The detailed understanding of the electronic structure of liquids remains a challenge, due to the complete lack of long range order. Nevertheless in the last few years a considerable progress in the electronic theory of liquids has been made, mainly based on molecular-dynamic calculations.

On the experimental side, data of the electronic structure of high vapour pressure liquids are still scarce due to severe experimental difficulties. X-ray emission spectroscopy is an alternative method to study the electronic structure of matter under extreme conditions.
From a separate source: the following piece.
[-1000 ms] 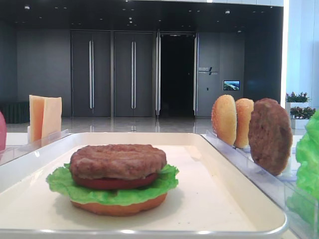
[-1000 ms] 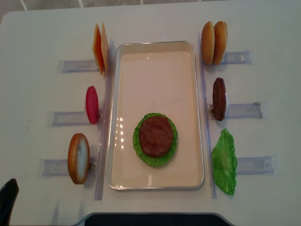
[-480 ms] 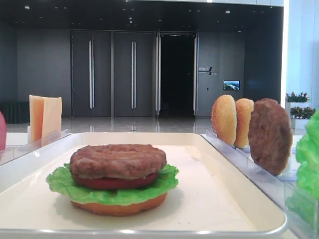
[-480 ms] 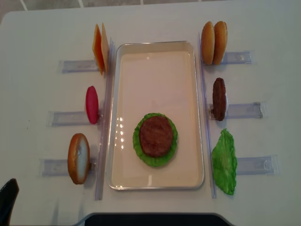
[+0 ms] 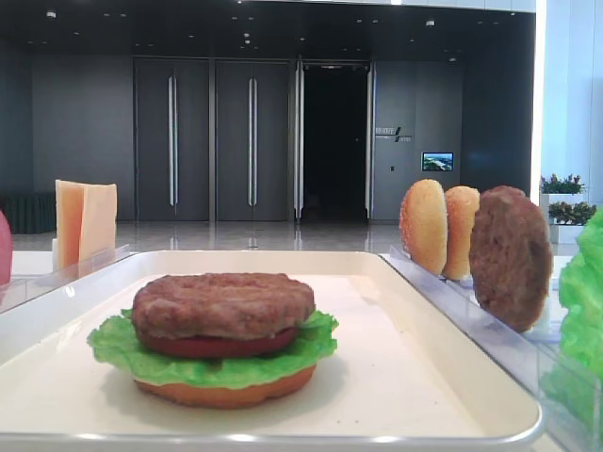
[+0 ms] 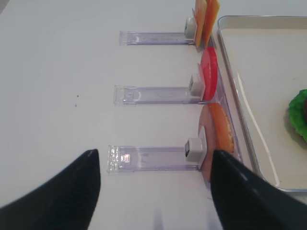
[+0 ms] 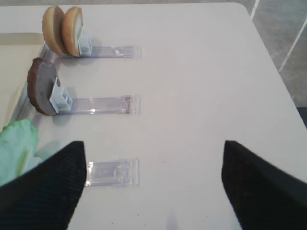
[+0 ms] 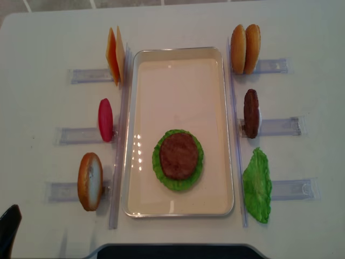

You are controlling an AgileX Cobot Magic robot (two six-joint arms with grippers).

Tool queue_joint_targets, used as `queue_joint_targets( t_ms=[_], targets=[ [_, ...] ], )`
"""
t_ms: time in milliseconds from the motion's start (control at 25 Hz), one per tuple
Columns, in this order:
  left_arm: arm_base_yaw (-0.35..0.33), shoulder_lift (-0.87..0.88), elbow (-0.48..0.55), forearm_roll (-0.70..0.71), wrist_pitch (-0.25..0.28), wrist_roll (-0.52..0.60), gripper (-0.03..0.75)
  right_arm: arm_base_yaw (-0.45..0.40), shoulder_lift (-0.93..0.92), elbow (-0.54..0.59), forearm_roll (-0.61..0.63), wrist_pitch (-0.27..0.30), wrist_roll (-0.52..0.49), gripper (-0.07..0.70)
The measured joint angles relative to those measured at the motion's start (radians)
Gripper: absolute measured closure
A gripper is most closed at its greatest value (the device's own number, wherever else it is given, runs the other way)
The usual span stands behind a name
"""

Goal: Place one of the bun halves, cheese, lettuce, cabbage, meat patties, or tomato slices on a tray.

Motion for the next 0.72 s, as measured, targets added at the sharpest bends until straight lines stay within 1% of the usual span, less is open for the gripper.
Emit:
queue_joint_targets(
  t_ms=[120,720],
  targets=[
    [0.000,0.000,0.000,0.000,0.000,0.000,0.171,0.000,0.000,0.008,0.002,0.009,-0.004,0.055],
    [0.000,0.000,0.000,0.000,0.000,0.000,0.190,0.000,0.000,0.008,0.004,0.009,-0.007,0.055]
  ],
)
Liquid germanium is one of the most often studied liquid metal systems. The element shrinks upon melting and undergoes a semiconductor-metal transition. In contrast to the structure of simple liquid metals with a coordination number around 12, liquid germanium has a lower coordination number around 6 [1]. Among the theoretical models explaining the complex structure of liquid germanium, the one claiming the persistence of covalent bonded tetrahedral units in the melt is favoured [2].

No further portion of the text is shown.